Kerja Sama Ojol Berlian dan Pemprov Kaltim Diharapkan Ciptakan Keamanan Berkendara bagi Anak-Anak dan Perempuan

Ojol Berlian secara resmi menjadi mitra Pemprov Kaltim dalam pencegahan kejahatan di moda transportasi. (Foto: Pemprov Kaltim)

SAMARINDA – Pemerintah Provinsi Kalimantan Timur bersama Dinas Pemberdayaan Perempuan dan Perlindungan Anak (DPPA) resmi memperkuat program Ojol Berlian (Ojek Online Bersama Lindungi Anak, Cegah Perempuan dan Anak). Program ini diharapkan mampu menghadirkan rasa aman bagi perempuan dan anak saat menggunakan transportasi daring.

Staf Ahli Gubernur Kaltim Bidang Sumber Daya Alam, Perekonomian Daerah, dan Kesejahteraan Rakyat, Arief Murdiyatno, melepas langsung Konvoi Ojol Berlian di halaman Kantor Gubernur Kaltim, Senin (9/2/2026). Menurutnya, layanan ini menjadi langkah nyata pemerintah dalam menekan potensi kekerasan di ruang publik.

Bacaan Lainnya

Saat ini ojek online telah menjelma sebagai transportasi umum andalan warga Kaltim. Penggunanya didominasi kaum perempuan yang tidak dapat mengendarai kendaraan pribadi atau memiliki keterbatasan lain. Selain itu, ojol juga menjadi sarana utama antar-jemput anak sekolah, karena banyak orang tua memiliki keterbatasan waktu maupun kendaraan.

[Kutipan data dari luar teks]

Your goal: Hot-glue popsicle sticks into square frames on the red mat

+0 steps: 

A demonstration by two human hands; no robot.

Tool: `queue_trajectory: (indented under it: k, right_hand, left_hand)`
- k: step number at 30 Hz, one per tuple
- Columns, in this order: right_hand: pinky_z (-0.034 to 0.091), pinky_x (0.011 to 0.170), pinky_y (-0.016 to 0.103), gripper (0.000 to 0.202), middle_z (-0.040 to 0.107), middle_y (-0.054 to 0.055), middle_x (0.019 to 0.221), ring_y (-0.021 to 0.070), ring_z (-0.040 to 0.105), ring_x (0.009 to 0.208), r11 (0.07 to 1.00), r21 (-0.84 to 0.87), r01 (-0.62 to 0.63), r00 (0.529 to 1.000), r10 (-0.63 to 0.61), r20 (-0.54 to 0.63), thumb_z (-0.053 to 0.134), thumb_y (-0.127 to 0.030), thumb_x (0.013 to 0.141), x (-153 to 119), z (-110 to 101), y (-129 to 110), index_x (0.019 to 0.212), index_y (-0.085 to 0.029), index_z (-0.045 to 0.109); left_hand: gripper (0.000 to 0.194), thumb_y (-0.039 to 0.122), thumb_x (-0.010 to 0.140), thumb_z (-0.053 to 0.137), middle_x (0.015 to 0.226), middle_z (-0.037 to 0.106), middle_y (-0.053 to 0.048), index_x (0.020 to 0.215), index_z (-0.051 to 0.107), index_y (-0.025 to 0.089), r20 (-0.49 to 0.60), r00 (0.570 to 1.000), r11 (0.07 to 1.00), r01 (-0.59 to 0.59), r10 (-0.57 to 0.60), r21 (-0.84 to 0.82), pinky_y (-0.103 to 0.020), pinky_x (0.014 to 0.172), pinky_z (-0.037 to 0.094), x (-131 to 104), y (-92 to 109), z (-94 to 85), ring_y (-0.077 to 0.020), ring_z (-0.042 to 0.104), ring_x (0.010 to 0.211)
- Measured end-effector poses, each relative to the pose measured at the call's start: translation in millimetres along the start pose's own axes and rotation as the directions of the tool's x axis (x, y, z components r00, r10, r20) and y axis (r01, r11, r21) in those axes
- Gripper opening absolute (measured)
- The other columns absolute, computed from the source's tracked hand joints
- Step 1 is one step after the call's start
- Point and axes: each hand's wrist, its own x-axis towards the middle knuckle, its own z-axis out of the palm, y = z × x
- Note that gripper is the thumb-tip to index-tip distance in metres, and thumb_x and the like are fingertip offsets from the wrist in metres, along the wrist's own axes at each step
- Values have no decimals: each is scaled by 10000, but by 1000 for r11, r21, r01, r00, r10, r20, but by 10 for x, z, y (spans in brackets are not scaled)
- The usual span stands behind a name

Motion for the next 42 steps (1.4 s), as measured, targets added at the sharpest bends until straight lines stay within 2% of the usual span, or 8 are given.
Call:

Arief menegaskan perempuan dan anak merupakan kelompok yang paling rentan mengalami tindak kekerasan, terutama ketika berada di luar rumah atau sedang dalam perjalanan.

“Ini bentuk pelayanan yang spesifik bagi perempuan dan anak. Mereka sangat rentan, khususnya di area publik. Karena itu negara harus hadir memberi perlindungan maksimal,” ujarnya.

Ia berharap keberadaan Ojol Berlian mampu menjadi benteng pencegahan dini. Pengemudi yang tergabung dalam program ini telah mendapatkan pembekalan terkait perlindungan anak dan perempuan, termasuk mekanisme pelaporan jika terjadi situasi darurat.

“Inovasi ini kami harapkan bisa menekan angka kekerasan semaksimal mungkin dan memberi rasa aman bagi masyarakat,” tambah Arief.

Kolaborasi Lintas Sektor

Program Ojol Berlian tidak berjalan sendiri. DPPA Kaltim menggandeng operator ojek online, kepolisian, hingga komunitas masyarakat untuk memastikan layanan ini berjalan efektif.

“Ini kerja bersama. Bukan hanya tugas OPD, tapi juga mitra, aparat keamanan, dan seluruh masyarakat. Kepedulian kolektif menjadi kunci agar perempuan dan anak benar-benar terlindungi,” tegasnya.

Berdasarkan data DPPA Kaltim, saat ini telah beroperasi sekitar 350 unit Ojol Berlian yang tersebar di sejumlah kabupaten/kota. Jumlah tersebut dinilai cukup mewakili kebutuhan tahap awal, meski pemerintah membuka peluang penambahan armada seiring meningkatnya permintaan.

Dengan semakin tingginya ketergantungan warga terhadap transportasi online, Pemprov Kaltim berharap program ini tidak hanya menjadi solusi mobilitas, tetapi juga menghadirkan standar baru layanan yang ramah dan aman bagi anak-anak serta perempuan.

“Semoga ke depan tidak ada lagi rasa was-was saat bepergian. Anak dan perempuan harus bisa beraktivitas dengan tenang di mana pun berada,” pungkas Arief.